Exercise instructions
Repeat exactly what appears from the opening line of the listing to the line with "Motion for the", inclusive.

Source material
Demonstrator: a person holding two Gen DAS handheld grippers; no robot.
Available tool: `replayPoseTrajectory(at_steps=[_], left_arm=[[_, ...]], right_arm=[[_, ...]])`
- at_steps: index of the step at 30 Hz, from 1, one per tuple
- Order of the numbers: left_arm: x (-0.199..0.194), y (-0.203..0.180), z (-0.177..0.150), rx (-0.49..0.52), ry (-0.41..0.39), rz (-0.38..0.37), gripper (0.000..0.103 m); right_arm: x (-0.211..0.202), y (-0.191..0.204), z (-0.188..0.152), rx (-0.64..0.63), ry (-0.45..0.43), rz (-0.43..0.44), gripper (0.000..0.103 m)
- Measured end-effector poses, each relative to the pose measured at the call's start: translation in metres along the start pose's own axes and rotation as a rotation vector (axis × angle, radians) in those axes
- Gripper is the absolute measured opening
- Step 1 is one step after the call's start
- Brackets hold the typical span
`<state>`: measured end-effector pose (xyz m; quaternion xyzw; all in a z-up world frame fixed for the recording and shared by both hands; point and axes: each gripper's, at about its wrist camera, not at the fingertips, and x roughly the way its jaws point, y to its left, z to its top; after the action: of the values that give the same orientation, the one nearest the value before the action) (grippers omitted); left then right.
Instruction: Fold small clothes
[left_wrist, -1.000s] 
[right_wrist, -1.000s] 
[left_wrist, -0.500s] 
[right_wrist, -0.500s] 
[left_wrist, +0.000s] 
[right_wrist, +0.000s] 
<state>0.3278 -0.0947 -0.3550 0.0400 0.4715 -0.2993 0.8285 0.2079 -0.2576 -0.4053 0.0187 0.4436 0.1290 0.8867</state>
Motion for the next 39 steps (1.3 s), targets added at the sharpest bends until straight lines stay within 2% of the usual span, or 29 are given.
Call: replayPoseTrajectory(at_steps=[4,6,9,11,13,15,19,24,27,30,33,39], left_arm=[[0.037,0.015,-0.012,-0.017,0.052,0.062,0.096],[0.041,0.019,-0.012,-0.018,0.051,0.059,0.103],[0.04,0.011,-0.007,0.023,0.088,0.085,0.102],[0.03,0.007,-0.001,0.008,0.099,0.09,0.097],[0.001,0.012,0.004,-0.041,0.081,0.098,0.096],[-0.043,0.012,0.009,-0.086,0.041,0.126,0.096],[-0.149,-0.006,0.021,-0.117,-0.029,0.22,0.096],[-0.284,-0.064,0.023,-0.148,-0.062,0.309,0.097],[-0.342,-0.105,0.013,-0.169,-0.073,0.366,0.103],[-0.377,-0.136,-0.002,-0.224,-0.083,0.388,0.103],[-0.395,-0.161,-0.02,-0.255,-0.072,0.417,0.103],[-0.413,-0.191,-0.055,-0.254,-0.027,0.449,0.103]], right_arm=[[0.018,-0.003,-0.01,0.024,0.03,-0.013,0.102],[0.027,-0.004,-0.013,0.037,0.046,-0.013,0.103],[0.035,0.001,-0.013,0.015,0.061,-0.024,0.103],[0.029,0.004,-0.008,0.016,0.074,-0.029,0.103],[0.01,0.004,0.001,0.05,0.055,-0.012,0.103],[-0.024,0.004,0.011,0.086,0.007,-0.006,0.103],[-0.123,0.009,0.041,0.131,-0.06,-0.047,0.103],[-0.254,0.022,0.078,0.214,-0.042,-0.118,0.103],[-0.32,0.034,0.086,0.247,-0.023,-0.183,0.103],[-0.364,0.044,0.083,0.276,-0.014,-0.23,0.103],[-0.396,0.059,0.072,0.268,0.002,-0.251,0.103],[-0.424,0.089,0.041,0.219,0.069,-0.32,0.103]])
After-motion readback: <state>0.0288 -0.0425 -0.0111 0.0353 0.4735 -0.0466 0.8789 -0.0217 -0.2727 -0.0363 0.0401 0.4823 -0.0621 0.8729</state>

Task output
Demonstrator: a person holding two Gen DAS handheld grippers; no robot.
Available tool: `replayPoseTrajectory(at_steps=[_], left_arm=[[_, ...]], right_arm=[[_, ...]])`
- at_steps: index of the step at 30 Hz, from 1, one per tuple
- Order of the numbers: left_arm: x (-0.199..0.194), y (-0.203..0.180), z (-0.177..0.150), rx (-0.49..0.52), ry (-0.41..0.39), rz (-0.38..0.37), gripper (0.000..0.103 m); right_arm: x (-0.211..0.202), y (-0.191..0.204), z (-0.188..0.152), rx (-0.64..0.63), ry (-0.45..0.43), rz (-0.43..0.44), gripper (0.000..0.103 m)
- Measured end-effector poses, each relative to the pose measured at the call's start: translation in metres along the start pose's own axes and rotation as a rotation vector (axis × angle, radians) in those axes
- Gripper is the absolute measured opening
- Step 1 is one step after the call's start
- Brackets hold the typical span
`<state>`: measured end-effector pose (xyz m; quaternion xyzw; all in a z-up world frame fixed for the recording and shared by both hands; point and axes: each gripper's, at about its wrist camera, not at the fingertips, and x roughly the way its jaws point, y to its left, z to its top; after the action: of the values that give the same orientation, the one nearest the value before the action) (grippers omitted); left then right.
Instruction: Fold small clothes
[left_wrist, -1.000s] 
[right_wrist, -1.000s] 
[left_wrist, -0.500s] 
[right_wrist, -0.500s] 
[left_wrist, +0.000s] 
[right_wrist, +0.000s] 
<state>0.3278 -0.0947 -0.3550 0.0400 0.4715 -0.2993 0.8285 0.2079 -0.2576 -0.4053 0.0187 0.4436 0.1290 0.8867</state>
Motion for the next 39 steps (1.3 s), targets added at the sharpest bends until straight lines stay within 2% of the usual span, or 29 are given.

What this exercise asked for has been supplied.